== INFORMATION SHOWN ==
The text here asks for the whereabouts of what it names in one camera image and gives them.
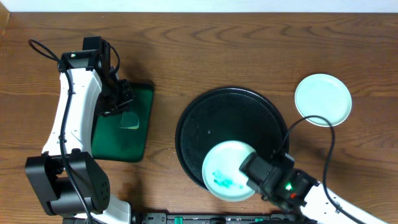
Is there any round black tray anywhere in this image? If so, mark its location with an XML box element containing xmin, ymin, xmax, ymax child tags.
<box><xmin>175</xmin><ymin>87</ymin><xmax>289</xmax><ymax>189</ymax></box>

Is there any pale green plate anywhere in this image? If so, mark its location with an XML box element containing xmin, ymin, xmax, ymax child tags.
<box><xmin>202</xmin><ymin>141</ymin><xmax>256</xmax><ymax>202</ymax></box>
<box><xmin>294</xmin><ymin>73</ymin><xmax>353</xmax><ymax>127</ymax></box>

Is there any pale green plate front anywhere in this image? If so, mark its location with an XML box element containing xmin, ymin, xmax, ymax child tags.
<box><xmin>202</xmin><ymin>141</ymin><xmax>256</xmax><ymax>202</ymax></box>

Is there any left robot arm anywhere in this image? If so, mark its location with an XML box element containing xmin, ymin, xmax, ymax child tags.
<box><xmin>25</xmin><ymin>36</ymin><xmax>134</xmax><ymax>223</ymax></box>

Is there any black rectangular tray green water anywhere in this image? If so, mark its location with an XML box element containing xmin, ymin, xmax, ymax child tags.
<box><xmin>91</xmin><ymin>83</ymin><xmax>154</xmax><ymax>162</ymax></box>

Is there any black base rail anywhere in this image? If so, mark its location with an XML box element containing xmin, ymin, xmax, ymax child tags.
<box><xmin>128</xmin><ymin>213</ymin><xmax>317</xmax><ymax>224</ymax></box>

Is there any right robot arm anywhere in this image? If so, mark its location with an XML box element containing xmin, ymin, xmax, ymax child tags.
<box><xmin>239</xmin><ymin>152</ymin><xmax>384</xmax><ymax>223</ymax></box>

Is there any green yellow sponge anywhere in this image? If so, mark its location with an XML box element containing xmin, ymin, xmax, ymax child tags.
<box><xmin>119</xmin><ymin>111</ymin><xmax>139</xmax><ymax>129</ymax></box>

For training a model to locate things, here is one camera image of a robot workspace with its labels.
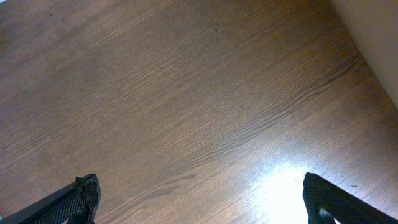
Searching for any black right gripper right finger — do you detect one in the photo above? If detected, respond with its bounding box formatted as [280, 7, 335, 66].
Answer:
[303, 172, 397, 224]

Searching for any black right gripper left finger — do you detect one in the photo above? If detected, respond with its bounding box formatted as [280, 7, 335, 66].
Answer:
[1, 174, 101, 224]

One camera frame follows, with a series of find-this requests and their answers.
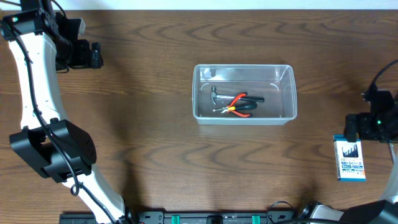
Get blue white screwdriver set box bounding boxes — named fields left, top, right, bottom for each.
left=333, top=134, right=366, bottom=182

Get yellow black screwdriver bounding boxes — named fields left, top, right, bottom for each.
left=213, top=103, right=257, bottom=113

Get small claw hammer black handle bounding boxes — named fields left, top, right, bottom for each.
left=210, top=86, right=265, bottom=105

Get red handled pliers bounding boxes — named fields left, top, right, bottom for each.
left=226, top=93, right=252, bottom=118

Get clear plastic container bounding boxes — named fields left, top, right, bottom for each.
left=192, top=64, right=298, bottom=126

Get silver metal wrench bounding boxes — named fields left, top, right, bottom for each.
left=388, top=141, right=396, bottom=164

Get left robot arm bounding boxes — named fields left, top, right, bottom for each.
left=1, top=0, right=137, bottom=223

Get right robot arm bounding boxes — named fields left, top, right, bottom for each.
left=299, top=90, right=397, bottom=223

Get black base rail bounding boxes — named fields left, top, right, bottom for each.
left=58, top=210, right=297, bottom=224

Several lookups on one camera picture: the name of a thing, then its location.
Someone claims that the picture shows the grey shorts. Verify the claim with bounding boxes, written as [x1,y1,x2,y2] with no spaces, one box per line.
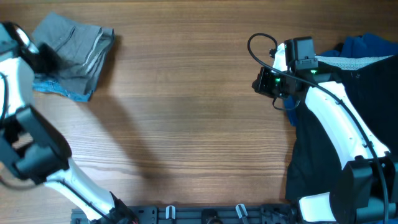
[32,12,115,94]

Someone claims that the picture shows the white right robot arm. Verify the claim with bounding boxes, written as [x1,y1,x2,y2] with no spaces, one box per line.
[252,39,397,223]

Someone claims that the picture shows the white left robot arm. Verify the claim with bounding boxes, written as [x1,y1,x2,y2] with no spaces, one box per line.
[1,21,139,223]

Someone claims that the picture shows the folded blue denim jeans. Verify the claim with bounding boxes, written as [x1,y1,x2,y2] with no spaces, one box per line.
[33,77,94,103]

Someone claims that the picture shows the black garment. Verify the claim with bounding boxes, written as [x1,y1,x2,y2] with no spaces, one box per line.
[285,57,397,200]

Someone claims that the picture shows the dark navy blue garment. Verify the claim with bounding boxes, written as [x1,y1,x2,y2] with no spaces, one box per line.
[283,32,398,127]

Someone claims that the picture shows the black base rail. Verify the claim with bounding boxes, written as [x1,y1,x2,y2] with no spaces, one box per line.
[70,203,301,224]

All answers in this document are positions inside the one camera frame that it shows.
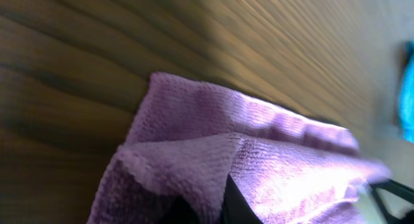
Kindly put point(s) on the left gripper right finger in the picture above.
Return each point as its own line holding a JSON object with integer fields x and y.
{"x": 394, "y": 201}

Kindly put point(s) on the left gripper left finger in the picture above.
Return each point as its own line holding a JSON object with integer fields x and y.
{"x": 234, "y": 210}

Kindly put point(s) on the purple microfiber cloth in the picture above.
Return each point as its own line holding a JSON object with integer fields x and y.
{"x": 188, "y": 138}

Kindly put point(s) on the blue microfiber cloth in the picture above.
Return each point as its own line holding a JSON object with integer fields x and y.
{"x": 405, "y": 97}

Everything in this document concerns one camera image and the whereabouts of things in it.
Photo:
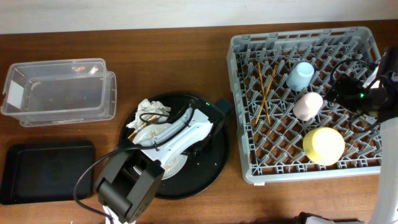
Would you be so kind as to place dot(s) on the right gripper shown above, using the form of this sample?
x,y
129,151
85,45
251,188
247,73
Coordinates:
x,y
344,96

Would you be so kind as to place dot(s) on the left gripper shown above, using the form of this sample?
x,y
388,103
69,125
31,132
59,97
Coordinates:
x,y
216,123

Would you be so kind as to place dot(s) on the pink cup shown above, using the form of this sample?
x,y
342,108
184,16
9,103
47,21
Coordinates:
x,y
308,106

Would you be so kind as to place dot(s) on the light blue cup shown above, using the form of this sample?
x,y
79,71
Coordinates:
x,y
300,76

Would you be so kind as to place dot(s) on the yellow bowl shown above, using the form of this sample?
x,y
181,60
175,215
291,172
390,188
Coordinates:
x,y
324,146

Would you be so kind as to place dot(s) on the wooden chopstick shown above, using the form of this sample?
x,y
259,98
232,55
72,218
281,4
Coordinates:
x,y
269,87
264,102

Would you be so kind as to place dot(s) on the grey plate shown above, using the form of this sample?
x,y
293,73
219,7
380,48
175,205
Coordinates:
x,y
176,164

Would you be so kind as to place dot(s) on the food scraps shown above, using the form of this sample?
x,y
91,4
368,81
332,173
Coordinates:
x,y
155,132

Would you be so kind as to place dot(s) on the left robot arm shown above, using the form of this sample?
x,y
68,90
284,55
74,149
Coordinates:
x,y
121,202

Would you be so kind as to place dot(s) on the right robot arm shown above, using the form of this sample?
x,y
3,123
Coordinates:
x,y
386,204

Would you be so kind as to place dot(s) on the grey dishwasher rack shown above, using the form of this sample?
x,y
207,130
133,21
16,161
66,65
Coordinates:
x,y
274,152

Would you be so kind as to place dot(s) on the round black tray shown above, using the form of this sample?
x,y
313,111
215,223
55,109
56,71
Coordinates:
x,y
188,126

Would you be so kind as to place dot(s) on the gold foil wrapper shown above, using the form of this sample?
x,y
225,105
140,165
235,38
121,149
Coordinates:
x,y
151,119

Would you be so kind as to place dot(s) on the crumpled white napkin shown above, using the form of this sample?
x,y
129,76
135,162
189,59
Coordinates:
x,y
149,112

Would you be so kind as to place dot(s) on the clear plastic bin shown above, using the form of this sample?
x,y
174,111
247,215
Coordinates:
x,y
57,92

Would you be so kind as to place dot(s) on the black rectangular tray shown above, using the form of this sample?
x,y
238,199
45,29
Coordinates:
x,y
44,172

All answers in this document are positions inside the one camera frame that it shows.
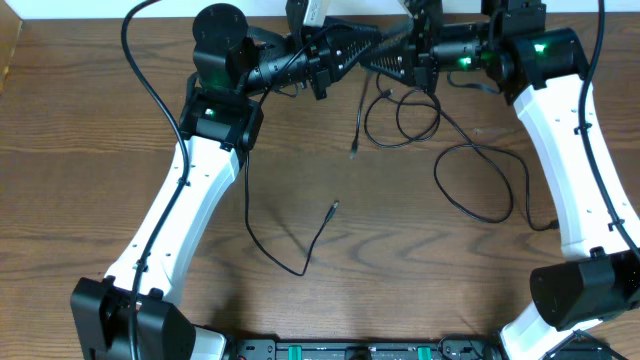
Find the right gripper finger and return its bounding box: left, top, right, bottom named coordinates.
left=359, top=48, right=415, bottom=83
left=377, top=19, right=414, bottom=50

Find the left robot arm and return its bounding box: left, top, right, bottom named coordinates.
left=70, top=1, right=384, bottom=359

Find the right camera cable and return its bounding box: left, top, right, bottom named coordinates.
left=577, top=0, right=640, bottom=261

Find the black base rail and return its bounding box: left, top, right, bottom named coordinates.
left=221, top=328, right=624, bottom=360

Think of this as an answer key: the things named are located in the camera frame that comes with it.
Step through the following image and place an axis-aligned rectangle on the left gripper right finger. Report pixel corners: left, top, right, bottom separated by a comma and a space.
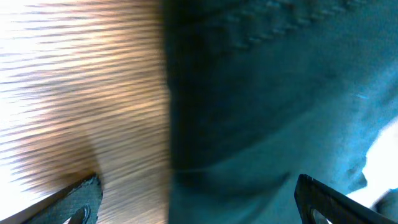
294, 174, 397, 224

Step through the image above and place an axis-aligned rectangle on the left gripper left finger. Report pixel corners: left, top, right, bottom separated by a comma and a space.
1, 173, 103, 224

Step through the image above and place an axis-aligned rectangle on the black t-shirt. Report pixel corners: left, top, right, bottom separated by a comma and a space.
162, 0, 397, 224

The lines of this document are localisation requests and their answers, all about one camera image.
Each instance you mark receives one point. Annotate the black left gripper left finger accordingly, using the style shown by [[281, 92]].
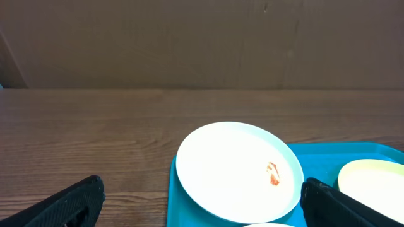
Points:
[[78, 205]]

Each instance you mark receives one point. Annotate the white plate with blue rim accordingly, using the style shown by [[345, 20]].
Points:
[[239, 172]]

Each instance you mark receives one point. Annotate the yellow-green plate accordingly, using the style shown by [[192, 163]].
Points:
[[377, 184]]

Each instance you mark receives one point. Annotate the white plate with red stain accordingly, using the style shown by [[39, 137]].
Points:
[[268, 225]]

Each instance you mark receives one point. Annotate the teal plastic tray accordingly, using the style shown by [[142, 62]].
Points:
[[322, 161]]

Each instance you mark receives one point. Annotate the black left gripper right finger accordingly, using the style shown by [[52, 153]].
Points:
[[324, 206]]
===
> **THE PROBLEM**
Could you reproduce exactly, and only, the lines from the start of the records through the line containing "Is there any pale green plate front", leaving out the pictures?

> **RESPONSE**
The text here asks for the whereabouts of what it names in one camera image and gives them.
Is there any round black tray anywhere in this image? If so, mark its location with an XML box element containing xmin, ymin, xmax, ymax child tags.
<box><xmin>175</xmin><ymin>87</ymin><xmax>289</xmax><ymax>189</ymax></box>

Is there any pale green plate anywhere in this image? If so, mark its location with an XML box element containing xmin, ymin, xmax, ymax child tags.
<box><xmin>202</xmin><ymin>141</ymin><xmax>256</xmax><ymax>202</ymax></box>
<box><xmin>294</xmin><ymin>73</ymin><xmax>353</xmax><ymax>127</ymax></box>

Is there any pale green plate front anywhere in this image? If so, mark its location with an XML box element containing xmin, ymin, xmax, ymax child tags.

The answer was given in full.